4 Replies to “The Plague of Plagiarism”

  1. Great post Chris. I think that we as teachers quite often neglect to look at our own questioning/task setting when students do not provide us with what we are expecting. The term mono-dimensional questioning is an excellent way of describing something that I have been guilty of in the classroom. Thanks for the link to Jamie Mackenzie – to enable us to do something positive about our own questioning which in turn must be of positive benefit to our students as well!

  2. This is something I can relate to.

    When you’re in an advanced class it’s often hard (being a kid still) to find words to capture your understanding of a more abstract topic. Turning to the internet as a resource I find is very helpful as it puts what you’re thinking into intelligent sentences. Nobody wants to sound like an idiot in an assignment, right?

    I found myself in this situation in an advanced science class where we were studying things like advanced isotopic graphs and geochemical readings, and the only way I could really explain what I understood was to put it in plain ‘kid speak’, which I often did to help out struggling friends.

    When assignment time came, as I dreaded, the task was to write a ‘half decent’ (meaning about 4 or 5 pages worth) of research and justification into what we learned. Of course subliminally in that question the teacher was actually also asking to put it in scientific language, in adult ways of describing what we learnt. In reality, that whole past term my teacher didn’t find a problem with my teenage explanations, so how come this time was different?

    Nevertheless, I turned to the internet for some help on the topic. Of course, I already understood the concepts mentioned in the assignment, I just needed a way to get it out properly. Unfortunately for me the topic I learnt wasn’t widely broadcast on the internet, so I had to look hard. When I did find something, it explained exactly what I was thinking, and reading it thoroughly, it was precisely what I was after.
    Now I had to get what this article into my assignment somehow without looking like an idiot, so I tried my best to reword what the author said into my own words. The reality though was that you couldn’t put those words into any other way. It was advanced language, and if I translated it into teen speak, I’d get marked down for bad use of terminology, What could I do?

    So I went on and tried to translate as much as I could, but really this source was so good, that if I reworded any part of it, it wouldn’t be correct information anymore. Aware of how heavily I used this source, I referenced this source in my appendix, among others that helped me decipher some of the more difficult language.
    I did okay, right?

    wrong.

    Three weeks later, I get a zero for plagurism. Yet, had my teacher not spotted a sentence and googled it, much like you mentioned, she would have given me full marks. Go figure.
    I do not encourage plagurism out of sheer laziness (and it happens a lot), but to penalise a student (with an otherwise clean record) for trying to lift the standard of their language by consulting a professional article, when there really is no other way to word something, is (in my opinion) questionable.

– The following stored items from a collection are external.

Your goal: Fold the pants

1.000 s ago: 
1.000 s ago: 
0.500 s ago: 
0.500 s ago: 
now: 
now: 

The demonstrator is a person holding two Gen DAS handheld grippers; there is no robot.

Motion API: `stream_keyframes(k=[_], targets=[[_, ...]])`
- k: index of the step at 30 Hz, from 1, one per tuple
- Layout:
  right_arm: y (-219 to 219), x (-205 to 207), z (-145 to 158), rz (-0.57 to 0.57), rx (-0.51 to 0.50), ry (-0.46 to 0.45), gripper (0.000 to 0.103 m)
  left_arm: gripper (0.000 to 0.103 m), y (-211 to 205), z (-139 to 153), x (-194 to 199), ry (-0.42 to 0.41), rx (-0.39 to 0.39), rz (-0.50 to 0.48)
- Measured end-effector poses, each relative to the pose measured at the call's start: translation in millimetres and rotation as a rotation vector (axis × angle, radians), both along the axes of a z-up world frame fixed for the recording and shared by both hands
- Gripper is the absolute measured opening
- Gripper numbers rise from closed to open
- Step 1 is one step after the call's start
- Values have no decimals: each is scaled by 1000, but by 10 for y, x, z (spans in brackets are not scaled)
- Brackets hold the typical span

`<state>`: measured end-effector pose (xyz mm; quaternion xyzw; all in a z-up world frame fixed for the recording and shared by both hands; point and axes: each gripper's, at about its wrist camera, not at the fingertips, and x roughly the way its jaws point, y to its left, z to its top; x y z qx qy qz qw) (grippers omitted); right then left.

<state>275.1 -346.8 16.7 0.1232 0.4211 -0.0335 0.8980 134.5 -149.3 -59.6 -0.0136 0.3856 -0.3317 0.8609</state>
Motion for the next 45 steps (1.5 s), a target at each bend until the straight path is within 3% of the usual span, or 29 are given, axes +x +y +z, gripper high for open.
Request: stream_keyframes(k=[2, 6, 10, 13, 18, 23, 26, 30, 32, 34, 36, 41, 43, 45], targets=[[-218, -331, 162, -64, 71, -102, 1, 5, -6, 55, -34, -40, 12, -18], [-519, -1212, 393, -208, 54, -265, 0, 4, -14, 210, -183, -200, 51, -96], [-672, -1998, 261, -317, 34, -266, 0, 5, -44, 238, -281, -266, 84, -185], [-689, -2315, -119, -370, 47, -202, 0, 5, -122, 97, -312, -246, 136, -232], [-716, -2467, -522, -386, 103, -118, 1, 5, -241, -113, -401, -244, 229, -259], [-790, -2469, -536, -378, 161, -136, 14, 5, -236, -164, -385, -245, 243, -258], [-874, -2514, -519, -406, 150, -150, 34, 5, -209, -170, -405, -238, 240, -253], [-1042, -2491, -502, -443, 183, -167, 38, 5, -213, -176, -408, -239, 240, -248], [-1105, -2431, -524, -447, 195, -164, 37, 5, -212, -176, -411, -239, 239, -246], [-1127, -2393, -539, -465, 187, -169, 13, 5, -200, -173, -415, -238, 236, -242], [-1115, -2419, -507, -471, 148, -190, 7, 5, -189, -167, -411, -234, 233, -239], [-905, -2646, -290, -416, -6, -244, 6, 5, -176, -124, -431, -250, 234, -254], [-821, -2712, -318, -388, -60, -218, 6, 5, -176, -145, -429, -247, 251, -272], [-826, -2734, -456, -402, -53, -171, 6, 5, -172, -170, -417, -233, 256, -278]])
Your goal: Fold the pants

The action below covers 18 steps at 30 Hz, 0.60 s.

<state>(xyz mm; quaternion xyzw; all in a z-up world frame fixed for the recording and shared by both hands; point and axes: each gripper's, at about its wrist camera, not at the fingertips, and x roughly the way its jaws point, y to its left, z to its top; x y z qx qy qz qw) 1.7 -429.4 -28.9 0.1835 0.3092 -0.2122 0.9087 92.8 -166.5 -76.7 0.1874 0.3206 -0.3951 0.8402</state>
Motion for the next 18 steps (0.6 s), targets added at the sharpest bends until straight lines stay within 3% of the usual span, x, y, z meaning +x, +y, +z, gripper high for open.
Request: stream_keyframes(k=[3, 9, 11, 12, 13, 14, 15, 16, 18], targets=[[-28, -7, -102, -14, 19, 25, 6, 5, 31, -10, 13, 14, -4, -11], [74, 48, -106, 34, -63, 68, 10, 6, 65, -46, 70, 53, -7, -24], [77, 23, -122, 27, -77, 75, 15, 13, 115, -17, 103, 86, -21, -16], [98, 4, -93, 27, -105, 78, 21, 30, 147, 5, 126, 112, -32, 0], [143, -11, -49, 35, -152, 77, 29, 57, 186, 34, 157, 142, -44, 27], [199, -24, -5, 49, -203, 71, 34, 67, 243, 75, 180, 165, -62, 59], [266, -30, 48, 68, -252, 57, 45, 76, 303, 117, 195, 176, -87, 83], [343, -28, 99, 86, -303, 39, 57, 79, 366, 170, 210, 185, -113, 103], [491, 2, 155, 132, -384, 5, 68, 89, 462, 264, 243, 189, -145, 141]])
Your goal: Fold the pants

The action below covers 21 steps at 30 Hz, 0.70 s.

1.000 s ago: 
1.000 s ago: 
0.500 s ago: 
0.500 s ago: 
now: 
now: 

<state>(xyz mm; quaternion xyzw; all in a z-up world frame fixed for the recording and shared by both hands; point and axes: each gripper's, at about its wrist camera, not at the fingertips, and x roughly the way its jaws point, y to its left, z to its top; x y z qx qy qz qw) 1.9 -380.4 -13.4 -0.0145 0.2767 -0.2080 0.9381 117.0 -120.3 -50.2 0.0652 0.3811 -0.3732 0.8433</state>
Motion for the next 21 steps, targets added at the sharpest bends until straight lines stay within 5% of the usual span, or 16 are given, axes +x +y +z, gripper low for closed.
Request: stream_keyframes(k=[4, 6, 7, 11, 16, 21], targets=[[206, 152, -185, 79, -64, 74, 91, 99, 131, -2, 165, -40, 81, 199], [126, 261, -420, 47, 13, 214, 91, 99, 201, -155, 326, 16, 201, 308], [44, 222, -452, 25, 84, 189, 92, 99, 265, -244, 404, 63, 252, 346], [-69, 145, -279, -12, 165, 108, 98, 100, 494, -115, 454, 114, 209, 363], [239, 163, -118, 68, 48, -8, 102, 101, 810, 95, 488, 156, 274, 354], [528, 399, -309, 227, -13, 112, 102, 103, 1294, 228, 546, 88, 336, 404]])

    But students must follow the rules in our dictatorship-style education system, or we pay the price. No matter how readily information is available now, it looks like we’re penalised for using it.

    My apologies for making a novel out of this.

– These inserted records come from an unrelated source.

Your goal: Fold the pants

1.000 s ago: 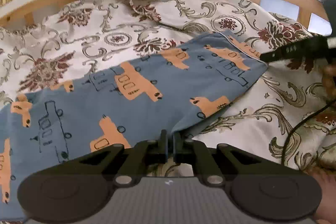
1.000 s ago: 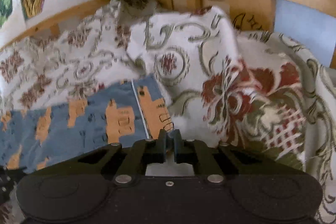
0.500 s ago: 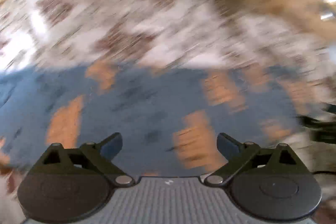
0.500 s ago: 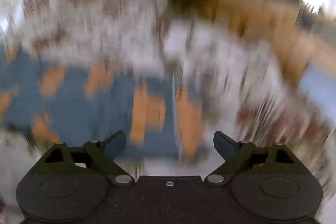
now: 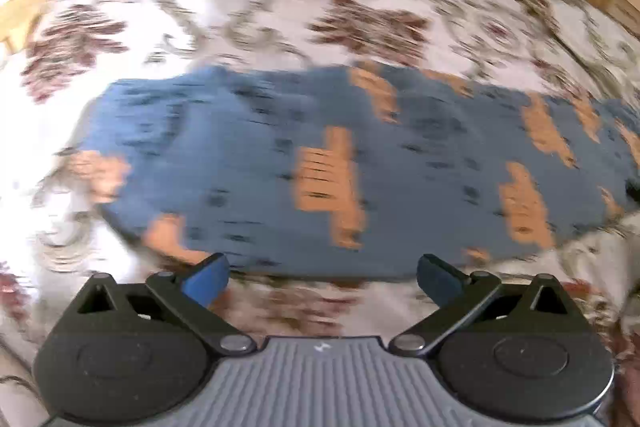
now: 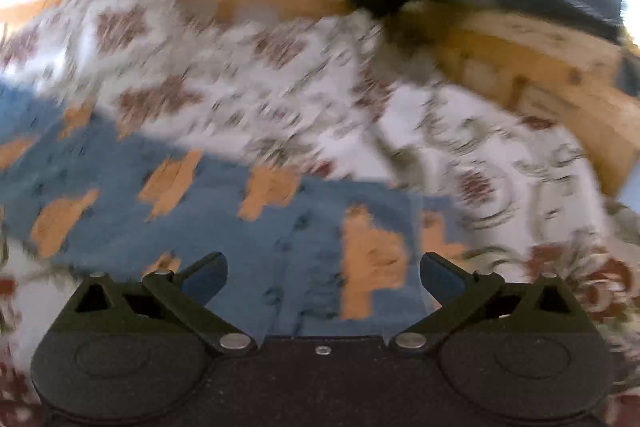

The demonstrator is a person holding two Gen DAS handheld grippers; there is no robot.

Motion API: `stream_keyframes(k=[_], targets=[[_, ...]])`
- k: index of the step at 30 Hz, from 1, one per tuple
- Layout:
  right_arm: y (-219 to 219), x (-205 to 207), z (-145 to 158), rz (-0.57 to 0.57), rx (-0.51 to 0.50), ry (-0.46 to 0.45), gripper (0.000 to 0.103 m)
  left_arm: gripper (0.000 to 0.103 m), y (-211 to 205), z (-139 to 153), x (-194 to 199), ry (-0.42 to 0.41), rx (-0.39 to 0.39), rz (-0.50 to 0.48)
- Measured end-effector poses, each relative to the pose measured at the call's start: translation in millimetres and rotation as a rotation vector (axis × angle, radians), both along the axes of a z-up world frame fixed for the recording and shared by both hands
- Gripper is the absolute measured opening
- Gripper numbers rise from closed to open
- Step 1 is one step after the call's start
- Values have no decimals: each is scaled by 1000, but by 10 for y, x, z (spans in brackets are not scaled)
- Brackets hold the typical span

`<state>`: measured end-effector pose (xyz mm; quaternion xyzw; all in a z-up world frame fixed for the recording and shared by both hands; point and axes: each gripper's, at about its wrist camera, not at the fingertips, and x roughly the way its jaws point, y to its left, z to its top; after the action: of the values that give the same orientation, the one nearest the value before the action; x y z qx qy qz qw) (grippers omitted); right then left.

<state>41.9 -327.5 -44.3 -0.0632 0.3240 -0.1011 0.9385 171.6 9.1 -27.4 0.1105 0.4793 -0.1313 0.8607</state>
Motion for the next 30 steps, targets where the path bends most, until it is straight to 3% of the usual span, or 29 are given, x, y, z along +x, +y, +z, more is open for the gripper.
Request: stream_keyframes(k=[2, 5, 8, 10, 12, 14, 15, 16, 17, 18, 19, 20, 21, 22, 25, 28, 30], targets=[[-36, 153, -182, 3, 43, 143, 102, 103, 193, 4, 31, -35, -79, 49], [-239, 184, -28, -22, 180, 130, 102, 103, 383, 12, 65, -80, -287, 146], [-408, 261, 243, -1, 287, 89, 102, 103, 317, 58, 296, -89, -417, 160], [-445, 524, 432, 41, 288, 119, 102, 103, 230, 55, 536, -92, -458, 155], [-422, 838, 633, 98, 243, 154, 102, 103, 175, -17, 792, -47, -486, 225], [-346, 1213, 867, 161, 204, 220, 102, 102, 185, -166, 1004, 16, -591, 295], [-301, 1397, 974, 201, 197, 263, 102, 96, 196, -261, 1088, 50, -659, 323], [-220, 1594, 1072, 250, 191, 314, 102, 82, 212, -361, 1130, 78, -691, 348], [-118, 1796, 1149, 294, 182, 365, 102, 76, 212, -442, 1169, 104, -691, 370], [-8, 1957, 1185, 326, 171, 402, 102, 63, 208, -503, 1188, 107, -660, 379], [138, 2154, 1195, 358, 159, 443, 102, 43, 220, -534, 1178, 90, -635, 380], [292, 2310, 1171, 384, 156, 470, 101, 33, 228, -555, 1169, 73, -600, 389], [420, 2467, 1139, 414, 169, 482, 95, 14, 250, -581, 1168, 66, -571, 412], [556, 2625, 1081, 446, 206, 471, 87, 2, 288, -609, 1155, 64, -561, 443], [792, 3006, 874, 449, 396, 431, 65, 2, 386, -716, 1115, 58, -631, 489], [958, 3311, 642, 423, 558, 503, 57, 2, 311, -685, 1099, 28, -580, 466], [1110, 3485, 533, 476, 607, 547, 56, 2, 261, -678, 1113, 10, -553, 442]])
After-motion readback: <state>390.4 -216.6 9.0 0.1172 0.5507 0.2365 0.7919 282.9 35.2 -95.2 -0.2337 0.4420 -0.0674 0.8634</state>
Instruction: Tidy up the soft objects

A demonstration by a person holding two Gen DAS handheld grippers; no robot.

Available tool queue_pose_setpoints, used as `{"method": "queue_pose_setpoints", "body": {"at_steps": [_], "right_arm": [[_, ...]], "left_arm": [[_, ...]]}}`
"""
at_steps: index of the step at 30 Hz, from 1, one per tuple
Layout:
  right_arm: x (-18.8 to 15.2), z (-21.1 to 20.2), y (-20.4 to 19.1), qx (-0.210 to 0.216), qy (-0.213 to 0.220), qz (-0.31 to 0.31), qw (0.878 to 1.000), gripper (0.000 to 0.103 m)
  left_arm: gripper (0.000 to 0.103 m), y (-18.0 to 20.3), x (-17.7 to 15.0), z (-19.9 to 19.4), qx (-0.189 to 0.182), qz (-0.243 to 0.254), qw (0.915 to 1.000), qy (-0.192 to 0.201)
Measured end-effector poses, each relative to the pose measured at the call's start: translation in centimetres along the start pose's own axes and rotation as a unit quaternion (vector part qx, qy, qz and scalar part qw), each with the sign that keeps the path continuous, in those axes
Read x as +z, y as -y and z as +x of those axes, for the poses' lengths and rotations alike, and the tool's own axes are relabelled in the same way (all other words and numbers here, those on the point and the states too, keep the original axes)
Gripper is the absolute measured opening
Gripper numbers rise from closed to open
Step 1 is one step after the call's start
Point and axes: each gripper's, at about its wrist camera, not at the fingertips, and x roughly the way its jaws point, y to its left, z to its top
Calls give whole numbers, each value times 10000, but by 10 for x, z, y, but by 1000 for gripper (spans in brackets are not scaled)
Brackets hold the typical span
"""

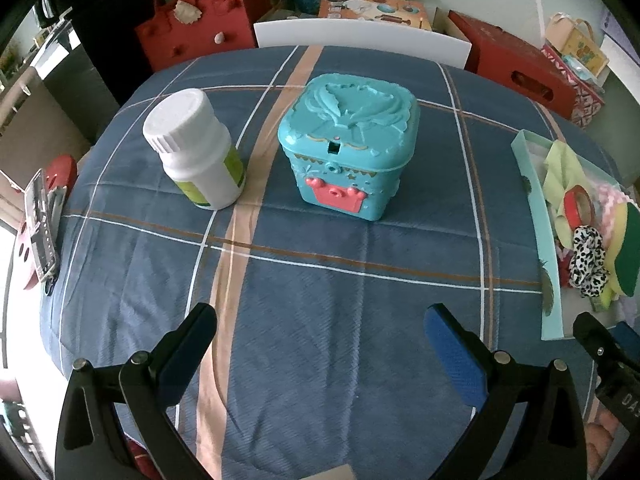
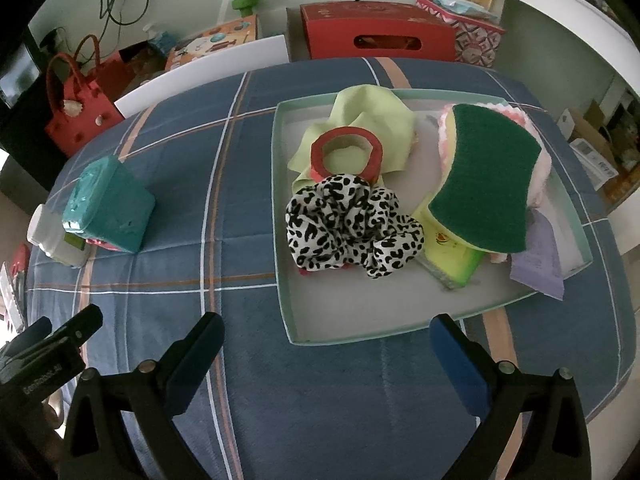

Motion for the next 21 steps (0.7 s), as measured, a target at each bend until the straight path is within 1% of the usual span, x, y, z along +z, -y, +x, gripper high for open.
{"method": "queue_pose_setpoints", "body": {"at_steps": [12,21], "right_arm": [[-1,4,2,-140,-10,36,9999,103],[-1,5,2,-158,-20,26,9999,103]], "left_arm": [[103,-1,0,2,12,5,10000,-62],[103,1,-1,3,-7,85,9999,-115]]}}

  3. Thanks Sam. It’s great to hear a bit of perspective from the student (or now ex-student) side of things. You’re absolutely right about the idea that if your teacher had not “spotted it”, you would have gotten away with it… not only gotten away with it, but probably lauded as having done some really good work.
    What I’m more interested in is the question or task that you were asked to do. I’m taking a shot in the dark here, but I’m guessing it was a “skinny task” that was all about regurgitating facts rather than a “fat task” that got you thinking about applying what you learned.
    Anyway, thanks for your comment… I like it.